Source material
════
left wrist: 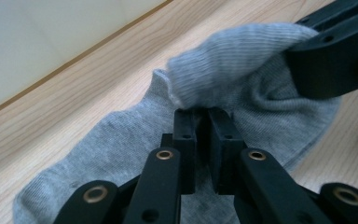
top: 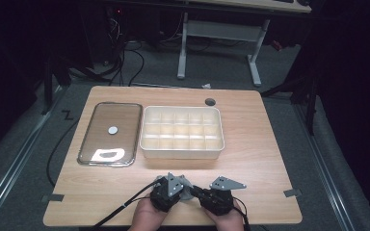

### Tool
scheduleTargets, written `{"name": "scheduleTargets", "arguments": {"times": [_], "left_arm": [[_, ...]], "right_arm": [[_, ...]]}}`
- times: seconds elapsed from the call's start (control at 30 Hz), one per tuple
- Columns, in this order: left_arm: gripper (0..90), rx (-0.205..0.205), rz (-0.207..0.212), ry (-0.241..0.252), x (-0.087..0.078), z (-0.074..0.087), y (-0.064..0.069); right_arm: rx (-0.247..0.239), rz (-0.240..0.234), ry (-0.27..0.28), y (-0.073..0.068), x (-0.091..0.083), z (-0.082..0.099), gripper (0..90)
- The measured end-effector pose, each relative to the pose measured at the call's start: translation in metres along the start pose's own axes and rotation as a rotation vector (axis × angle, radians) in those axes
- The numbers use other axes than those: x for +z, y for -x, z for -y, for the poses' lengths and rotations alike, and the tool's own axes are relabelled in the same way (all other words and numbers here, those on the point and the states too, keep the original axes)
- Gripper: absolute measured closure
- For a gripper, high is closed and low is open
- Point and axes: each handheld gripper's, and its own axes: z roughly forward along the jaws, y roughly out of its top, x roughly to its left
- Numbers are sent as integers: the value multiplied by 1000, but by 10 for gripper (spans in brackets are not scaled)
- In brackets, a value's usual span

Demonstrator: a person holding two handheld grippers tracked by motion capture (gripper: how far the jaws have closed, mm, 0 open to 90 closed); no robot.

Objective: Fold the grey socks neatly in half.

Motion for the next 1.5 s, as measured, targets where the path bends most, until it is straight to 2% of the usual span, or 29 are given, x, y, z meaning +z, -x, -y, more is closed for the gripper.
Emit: {"name": "scheduleTargets", "arguments": {"times": [0.2,0.27,0.4,0.43,0.5,0.57,0.6,0.63,0.67,0.73,0.8,0.9,1.0,1.1,1.23,1.5], "left_arm": [[795,2,3,-1,5,-6,6],[736,-4,6,0,4,-8,4],[620,-49,-17,81,-20,-8,-14],[603,-65,-30,93,-25,-6,-20],[549,-128,-36,95,-36,3,-37],[488,-234,12,59,-41,15,-55],[477,-272,39,57,-42,21,-59],[467,-287,56,57,-42,24,-60],[461,-292,81,53,-41,28,-60],[465,-280,105,28,-37,31,-58],[519,-263,120,11,-33,32,-56],[667,-243,119,24,-31,35,-51],[735,-239,116,45,-31,40,-48],[752,-233,108,61,-34,42,-46],[753,-273,131,60,-33,43,-51],[765,-271,143,61,-32,42,-52]], "right_arm": [[3,-5,26,-1,-3,-2,862],[15,-1,29,1,-4,-2,862],[40,20,39,10,-10,0,860],[43,22,38,12,-11,0,860],[54,27,38,16,-13,2,860],[54,33,41,19,-15,2,859],[53,35,41,20,-15,2,859],[57,38,41,20,-16,2,859],[59,39,41,21,-16,2,859],[57,40,40,21,-16,1,858],[47,48,37,19,-16,1,858],[40,61,32,16,-14,0,857],[9,97,25,9,-13,-4,857],[-34,126,10,-3,-9,-9,857],[-59,147,1,-16,-2,-15,857],[-105,172,-25,-37,14,-36,859]]}}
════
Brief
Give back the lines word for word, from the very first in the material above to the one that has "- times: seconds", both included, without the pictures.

Response
left wrist: 
top: 

### Tool
scheduleTargets, written `{"name": "scheduleTargets", "arguments": {"times": [_], "left_arm": [[_, ...]], "right_arm": [[_, ...]]}}`
- times: seconds elapsed from the call's start (control at 30 Hz), one per tuple

This answer is complete as written.